There has been surprisingly little written on concrete threat models for how AI leads to existential catastrophes (though you’ve done some great work rectifying this!). Why is this? And what are the most compelling threat models that don’t have good public write-ups? In particular, are there under-appreciated threat models that would lead to very different research priorities within Alignment?
And what are the most compelling threat models that don’t have good public write-ups?
Depends how you slice and dice the space (and what counts as a “threat model”), I don’t have a good answer for this. In general I feel like a threat model is more like something that everyone can make for themselves and is a model of the space of threats, not like a short list of things that you might discover.
We could talk about particular threats that don’t have good public write-ups.

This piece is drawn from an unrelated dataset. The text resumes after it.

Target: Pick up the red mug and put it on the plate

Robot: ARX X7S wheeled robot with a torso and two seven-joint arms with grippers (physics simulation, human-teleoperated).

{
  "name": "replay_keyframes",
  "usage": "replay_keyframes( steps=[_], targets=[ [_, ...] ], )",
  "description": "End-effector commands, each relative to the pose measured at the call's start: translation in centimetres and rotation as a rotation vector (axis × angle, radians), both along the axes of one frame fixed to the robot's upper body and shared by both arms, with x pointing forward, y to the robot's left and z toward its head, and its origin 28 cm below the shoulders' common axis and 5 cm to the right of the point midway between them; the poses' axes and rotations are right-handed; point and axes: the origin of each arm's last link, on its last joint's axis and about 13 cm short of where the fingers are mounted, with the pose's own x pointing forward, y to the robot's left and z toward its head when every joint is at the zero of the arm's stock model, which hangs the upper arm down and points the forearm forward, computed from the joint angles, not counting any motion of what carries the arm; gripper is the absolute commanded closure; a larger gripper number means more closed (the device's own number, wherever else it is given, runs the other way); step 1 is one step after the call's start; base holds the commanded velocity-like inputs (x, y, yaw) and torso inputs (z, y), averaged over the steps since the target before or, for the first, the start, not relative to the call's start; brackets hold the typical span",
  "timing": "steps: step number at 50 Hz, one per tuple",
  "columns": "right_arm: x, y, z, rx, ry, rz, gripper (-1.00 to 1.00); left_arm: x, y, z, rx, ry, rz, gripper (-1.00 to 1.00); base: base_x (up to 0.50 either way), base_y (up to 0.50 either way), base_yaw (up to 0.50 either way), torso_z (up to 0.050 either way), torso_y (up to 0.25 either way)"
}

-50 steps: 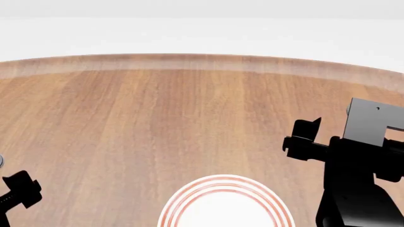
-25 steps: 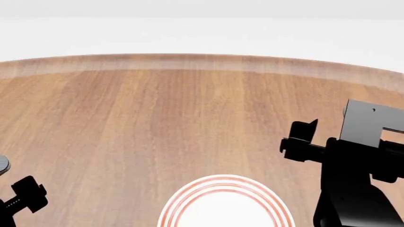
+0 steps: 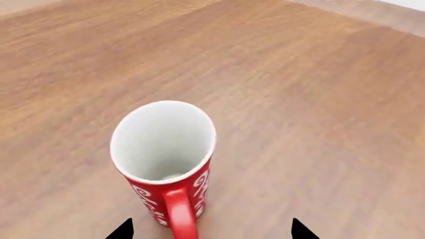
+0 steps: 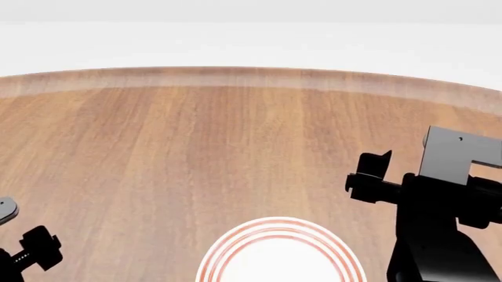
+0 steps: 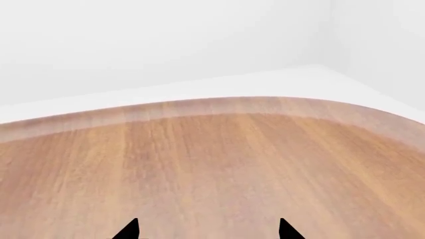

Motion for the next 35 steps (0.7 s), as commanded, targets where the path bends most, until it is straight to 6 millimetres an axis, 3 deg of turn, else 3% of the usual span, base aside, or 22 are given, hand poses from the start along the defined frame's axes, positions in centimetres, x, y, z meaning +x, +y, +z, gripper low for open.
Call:
replay_keyframes(
  steps=[1, 35],
  targets=[
    [-0.1, 0.1, -0.2, 0.022, -0.009, 0.006, -1.0, 0.3, 0.0, -0.7, -0.028, 0.01, 0.016, -1.0, 0.0, 0.0, 0.0, 0.0, 0.0],
    [0.0, 0.1, -0.5, 0.035, -0.007, 0.009, -1.0, 1.7, 1.1, -3.1, -0.062, 0.107, 0.066, -1.0, 0.0, 0.0, 0.0, 0.0, 0.0]
  ],
)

I feel like there are various humans-are-fragile-so-weak-AI-takes-over-when-world-falls-apart possibilities and those haven’t been written up very well.
I think Neel is using this in the sense I use the phrase, where you carve up the space of threats in some way, and then a “threat model” is one of the pieces that you carved up, rather than the way in which you carved it up.
This is meant to be similar to how in security there are many possible kinds of risks you might be worried about, but then you choose a particular set of capabilities that an attacker could have and call that a “threat model”—this probably doesn’t capture every setting you care about, but does capture one particular piece of it.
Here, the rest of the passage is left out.